> _Work instructions_: Search the material below for lines containing the string "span", and copy every one you find.

===== Data shown

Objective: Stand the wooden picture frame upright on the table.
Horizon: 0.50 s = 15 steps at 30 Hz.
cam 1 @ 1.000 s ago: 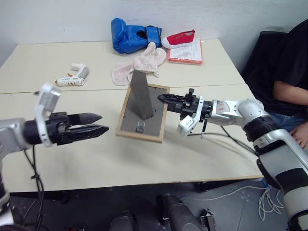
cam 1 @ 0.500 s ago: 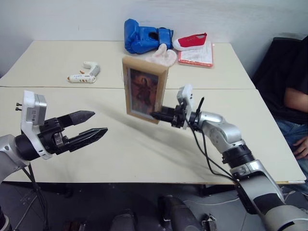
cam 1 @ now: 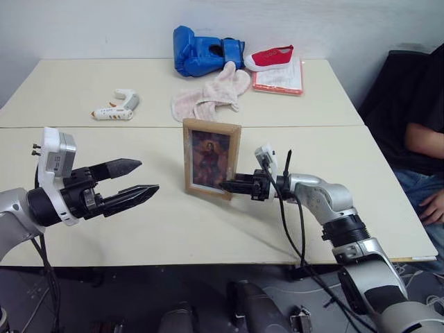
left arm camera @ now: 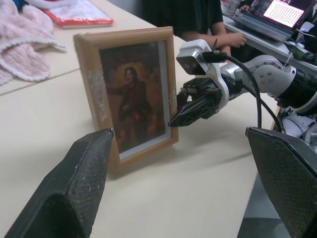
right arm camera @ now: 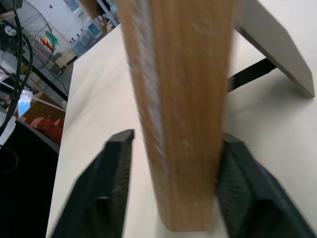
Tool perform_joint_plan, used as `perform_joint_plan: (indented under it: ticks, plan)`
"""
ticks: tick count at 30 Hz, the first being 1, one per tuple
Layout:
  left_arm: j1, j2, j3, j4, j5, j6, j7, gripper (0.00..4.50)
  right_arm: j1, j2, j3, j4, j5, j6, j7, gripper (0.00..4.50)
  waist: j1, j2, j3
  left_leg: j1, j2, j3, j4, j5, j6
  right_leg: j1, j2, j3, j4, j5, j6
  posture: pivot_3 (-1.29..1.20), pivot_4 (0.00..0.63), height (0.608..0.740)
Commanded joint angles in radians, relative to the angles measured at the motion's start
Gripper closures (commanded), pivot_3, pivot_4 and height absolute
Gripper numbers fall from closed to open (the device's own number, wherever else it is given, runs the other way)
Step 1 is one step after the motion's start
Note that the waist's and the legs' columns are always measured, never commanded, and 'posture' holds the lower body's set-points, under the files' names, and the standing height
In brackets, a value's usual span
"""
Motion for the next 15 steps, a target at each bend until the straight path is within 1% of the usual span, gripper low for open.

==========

> _Completed task_:
In brackets, a value's usual span
Motion for the next 15 steps, a target at each bend until the straight path is within 1% of the usual span, gripper low for open.

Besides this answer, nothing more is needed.